The Office of Innovation and Technology (OIT) has embraced a strategy of sharing the city’s geospatial data through the social coding site GitHub.
While OIT has used GitHub to share open source software and other assets for more than a year, over the last several months GitHub announced a bunch of new features to support geospatial data hosting. As these new features got rolled out, it became obvious to us that GitHub presented a powerful new platform that we could use to share our data with an even wider audience of users.

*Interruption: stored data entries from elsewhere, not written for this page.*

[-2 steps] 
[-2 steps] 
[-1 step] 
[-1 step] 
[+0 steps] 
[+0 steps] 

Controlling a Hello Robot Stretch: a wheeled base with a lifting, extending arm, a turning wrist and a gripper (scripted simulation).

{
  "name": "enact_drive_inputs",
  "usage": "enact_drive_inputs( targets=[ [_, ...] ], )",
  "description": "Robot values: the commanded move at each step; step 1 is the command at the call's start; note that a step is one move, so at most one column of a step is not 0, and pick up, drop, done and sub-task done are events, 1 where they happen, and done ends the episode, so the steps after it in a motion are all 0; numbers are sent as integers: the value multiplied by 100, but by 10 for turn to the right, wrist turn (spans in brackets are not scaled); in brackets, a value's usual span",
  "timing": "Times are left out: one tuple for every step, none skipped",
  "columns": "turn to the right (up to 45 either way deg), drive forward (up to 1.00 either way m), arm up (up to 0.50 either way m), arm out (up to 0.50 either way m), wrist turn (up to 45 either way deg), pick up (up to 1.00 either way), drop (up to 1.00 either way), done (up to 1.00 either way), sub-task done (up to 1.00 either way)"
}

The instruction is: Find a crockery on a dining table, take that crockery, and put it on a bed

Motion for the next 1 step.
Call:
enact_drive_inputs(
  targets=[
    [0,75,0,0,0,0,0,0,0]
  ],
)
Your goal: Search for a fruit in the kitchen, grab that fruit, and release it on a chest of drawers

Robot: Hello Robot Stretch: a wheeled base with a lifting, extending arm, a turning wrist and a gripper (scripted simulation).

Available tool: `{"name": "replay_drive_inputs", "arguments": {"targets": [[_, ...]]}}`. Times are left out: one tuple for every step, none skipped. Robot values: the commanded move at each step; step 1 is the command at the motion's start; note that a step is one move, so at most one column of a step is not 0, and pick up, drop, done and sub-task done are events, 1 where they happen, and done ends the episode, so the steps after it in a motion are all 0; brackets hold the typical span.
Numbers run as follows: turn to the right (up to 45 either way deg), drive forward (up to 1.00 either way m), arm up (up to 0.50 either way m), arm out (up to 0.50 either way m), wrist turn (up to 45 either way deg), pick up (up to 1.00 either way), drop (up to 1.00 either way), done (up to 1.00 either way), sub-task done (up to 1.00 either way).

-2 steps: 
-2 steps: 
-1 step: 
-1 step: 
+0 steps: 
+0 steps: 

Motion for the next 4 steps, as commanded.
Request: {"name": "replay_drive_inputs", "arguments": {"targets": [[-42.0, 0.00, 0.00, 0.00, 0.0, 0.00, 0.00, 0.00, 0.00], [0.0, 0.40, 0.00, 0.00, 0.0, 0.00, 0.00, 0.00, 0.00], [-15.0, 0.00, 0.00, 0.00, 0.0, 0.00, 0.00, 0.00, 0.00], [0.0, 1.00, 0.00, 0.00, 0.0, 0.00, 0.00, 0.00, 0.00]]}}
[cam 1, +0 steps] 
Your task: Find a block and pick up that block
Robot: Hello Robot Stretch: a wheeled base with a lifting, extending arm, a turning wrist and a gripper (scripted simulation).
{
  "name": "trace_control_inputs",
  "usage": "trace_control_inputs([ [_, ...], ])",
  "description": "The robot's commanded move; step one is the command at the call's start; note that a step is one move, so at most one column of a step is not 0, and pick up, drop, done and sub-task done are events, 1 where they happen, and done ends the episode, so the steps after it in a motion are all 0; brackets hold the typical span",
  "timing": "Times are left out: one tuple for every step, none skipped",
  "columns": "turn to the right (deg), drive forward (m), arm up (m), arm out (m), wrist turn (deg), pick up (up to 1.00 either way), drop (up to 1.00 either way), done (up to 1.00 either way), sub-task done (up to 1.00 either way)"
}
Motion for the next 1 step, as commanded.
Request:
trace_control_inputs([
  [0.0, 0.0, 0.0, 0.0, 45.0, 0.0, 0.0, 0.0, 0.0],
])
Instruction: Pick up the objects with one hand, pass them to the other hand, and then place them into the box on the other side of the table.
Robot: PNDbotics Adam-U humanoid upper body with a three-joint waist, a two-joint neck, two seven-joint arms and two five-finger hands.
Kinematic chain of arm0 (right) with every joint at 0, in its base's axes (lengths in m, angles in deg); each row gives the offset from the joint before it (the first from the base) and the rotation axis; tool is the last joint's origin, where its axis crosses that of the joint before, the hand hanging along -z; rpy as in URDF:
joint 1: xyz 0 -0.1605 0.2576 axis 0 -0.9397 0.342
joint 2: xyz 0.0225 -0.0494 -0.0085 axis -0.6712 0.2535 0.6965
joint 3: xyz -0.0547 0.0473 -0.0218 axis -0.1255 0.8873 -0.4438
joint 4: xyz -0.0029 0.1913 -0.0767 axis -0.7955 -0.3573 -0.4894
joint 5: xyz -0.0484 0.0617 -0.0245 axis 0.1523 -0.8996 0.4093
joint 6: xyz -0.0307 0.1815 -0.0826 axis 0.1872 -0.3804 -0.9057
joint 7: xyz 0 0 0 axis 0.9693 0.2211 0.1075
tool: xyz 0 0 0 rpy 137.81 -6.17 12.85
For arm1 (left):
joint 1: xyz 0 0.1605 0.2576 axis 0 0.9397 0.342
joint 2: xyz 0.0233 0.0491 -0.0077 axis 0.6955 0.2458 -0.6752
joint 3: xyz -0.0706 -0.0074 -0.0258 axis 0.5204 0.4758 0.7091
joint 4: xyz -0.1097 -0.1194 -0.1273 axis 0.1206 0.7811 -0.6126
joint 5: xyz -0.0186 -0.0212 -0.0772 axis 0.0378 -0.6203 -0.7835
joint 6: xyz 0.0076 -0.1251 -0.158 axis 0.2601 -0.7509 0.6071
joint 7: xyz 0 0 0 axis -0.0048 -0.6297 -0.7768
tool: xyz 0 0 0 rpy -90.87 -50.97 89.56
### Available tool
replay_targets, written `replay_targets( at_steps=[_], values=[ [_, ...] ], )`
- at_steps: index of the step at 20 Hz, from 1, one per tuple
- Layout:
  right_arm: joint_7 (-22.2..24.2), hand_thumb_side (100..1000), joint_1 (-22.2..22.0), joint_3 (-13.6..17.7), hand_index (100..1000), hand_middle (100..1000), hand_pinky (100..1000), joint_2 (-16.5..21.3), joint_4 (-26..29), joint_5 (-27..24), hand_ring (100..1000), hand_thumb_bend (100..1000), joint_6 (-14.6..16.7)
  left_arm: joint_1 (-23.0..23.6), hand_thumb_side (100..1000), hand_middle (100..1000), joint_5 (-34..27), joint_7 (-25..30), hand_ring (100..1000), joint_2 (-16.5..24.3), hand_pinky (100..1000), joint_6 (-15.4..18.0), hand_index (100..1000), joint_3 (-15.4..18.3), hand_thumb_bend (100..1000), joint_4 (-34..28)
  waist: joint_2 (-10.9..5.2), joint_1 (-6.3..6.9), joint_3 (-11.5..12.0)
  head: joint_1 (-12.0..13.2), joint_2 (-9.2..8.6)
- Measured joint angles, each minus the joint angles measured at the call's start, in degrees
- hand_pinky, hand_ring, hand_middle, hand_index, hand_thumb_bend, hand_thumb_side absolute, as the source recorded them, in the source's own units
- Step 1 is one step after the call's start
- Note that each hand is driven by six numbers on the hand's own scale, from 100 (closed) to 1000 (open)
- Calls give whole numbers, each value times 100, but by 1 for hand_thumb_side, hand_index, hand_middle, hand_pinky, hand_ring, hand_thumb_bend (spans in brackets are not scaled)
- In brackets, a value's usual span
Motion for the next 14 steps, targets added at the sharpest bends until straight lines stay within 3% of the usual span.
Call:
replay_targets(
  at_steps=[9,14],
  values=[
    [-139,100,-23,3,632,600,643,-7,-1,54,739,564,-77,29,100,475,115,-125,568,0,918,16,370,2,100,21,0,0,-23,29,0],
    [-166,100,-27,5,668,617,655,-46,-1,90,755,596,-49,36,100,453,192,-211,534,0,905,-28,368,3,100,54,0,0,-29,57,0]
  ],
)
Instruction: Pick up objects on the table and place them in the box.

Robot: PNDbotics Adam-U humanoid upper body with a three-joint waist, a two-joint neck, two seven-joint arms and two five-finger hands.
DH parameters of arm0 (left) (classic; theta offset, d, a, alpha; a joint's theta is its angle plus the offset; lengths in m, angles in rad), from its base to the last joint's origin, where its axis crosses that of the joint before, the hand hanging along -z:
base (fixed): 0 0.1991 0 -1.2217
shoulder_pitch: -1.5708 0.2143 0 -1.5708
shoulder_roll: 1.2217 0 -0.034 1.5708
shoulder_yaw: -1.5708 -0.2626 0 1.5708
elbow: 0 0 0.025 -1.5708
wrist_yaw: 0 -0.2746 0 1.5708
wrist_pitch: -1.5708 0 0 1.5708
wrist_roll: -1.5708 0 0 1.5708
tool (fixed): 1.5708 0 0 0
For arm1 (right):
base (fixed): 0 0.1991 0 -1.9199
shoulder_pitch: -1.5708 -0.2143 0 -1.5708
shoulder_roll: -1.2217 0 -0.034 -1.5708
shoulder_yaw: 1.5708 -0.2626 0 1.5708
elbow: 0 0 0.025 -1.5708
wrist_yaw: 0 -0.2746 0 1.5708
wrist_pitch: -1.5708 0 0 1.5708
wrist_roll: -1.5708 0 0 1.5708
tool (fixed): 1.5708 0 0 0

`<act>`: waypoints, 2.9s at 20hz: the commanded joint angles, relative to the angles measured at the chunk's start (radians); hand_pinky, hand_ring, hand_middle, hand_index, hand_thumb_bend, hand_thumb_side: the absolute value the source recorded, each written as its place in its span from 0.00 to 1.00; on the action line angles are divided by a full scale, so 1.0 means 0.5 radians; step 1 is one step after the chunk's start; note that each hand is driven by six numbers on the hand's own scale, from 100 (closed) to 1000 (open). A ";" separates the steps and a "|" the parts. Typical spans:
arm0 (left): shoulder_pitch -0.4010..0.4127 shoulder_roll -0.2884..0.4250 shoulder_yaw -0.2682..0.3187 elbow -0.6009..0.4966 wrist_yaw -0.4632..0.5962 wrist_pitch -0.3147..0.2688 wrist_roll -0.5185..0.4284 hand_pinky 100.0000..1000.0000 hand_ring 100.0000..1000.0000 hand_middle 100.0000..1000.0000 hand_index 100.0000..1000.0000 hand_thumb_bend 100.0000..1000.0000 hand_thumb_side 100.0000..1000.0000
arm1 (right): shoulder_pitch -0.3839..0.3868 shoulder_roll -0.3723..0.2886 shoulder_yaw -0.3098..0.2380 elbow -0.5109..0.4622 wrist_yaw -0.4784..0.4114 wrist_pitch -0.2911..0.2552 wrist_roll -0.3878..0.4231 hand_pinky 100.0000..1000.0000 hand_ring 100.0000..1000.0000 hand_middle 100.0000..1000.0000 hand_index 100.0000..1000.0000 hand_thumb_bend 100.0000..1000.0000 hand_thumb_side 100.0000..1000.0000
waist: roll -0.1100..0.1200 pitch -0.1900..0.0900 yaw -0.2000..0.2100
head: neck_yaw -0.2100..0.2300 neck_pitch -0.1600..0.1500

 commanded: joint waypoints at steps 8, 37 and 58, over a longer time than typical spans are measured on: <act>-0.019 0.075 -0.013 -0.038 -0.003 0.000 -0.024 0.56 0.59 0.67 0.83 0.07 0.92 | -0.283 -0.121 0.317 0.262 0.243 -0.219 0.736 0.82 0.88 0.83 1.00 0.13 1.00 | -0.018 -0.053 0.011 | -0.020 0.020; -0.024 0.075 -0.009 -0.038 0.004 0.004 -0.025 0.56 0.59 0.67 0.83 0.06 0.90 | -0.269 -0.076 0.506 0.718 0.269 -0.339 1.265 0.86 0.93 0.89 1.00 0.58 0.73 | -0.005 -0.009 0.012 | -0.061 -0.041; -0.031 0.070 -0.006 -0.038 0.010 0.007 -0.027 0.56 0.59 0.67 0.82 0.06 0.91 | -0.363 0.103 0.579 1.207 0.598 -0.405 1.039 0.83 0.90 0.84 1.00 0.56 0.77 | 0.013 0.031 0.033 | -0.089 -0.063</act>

Our goal in sharing geospatial data through GitHub has always been to make our data available in as many geospatial data formats as possible – CSV, JSON, GeJSON, KML, etc. – to make it absolutely as easy as possible to use city data in a project or application. And while desirable, converting our data sets from their original format to multiple open formats presented a challenge – initially, the process was a manual one that took a non-trivial amount of time for one of our open data team members.
That was until Dave Walk, a Civic Technology Engineer on our open data team, began working on ArcOpen – a plugin for ArcGIS that allows anyone to easily transform data from Shapefile format to a number of open geospatial formats. This makes it quick and easy for anyone to share geospatial data on GitHub (or even through other channels).
Dave’s work has now itself been open sourced on GitHub – the repo can be cloned here.
At OIT, we’re focused on finding new ways that we can share our data, to make it easy and efficient for anyone to use city data in a new project or application.
Congratulations to Dave on his awesome work and keep on the look out for more of the City of Philadelphia’s geospatial data on GitHub.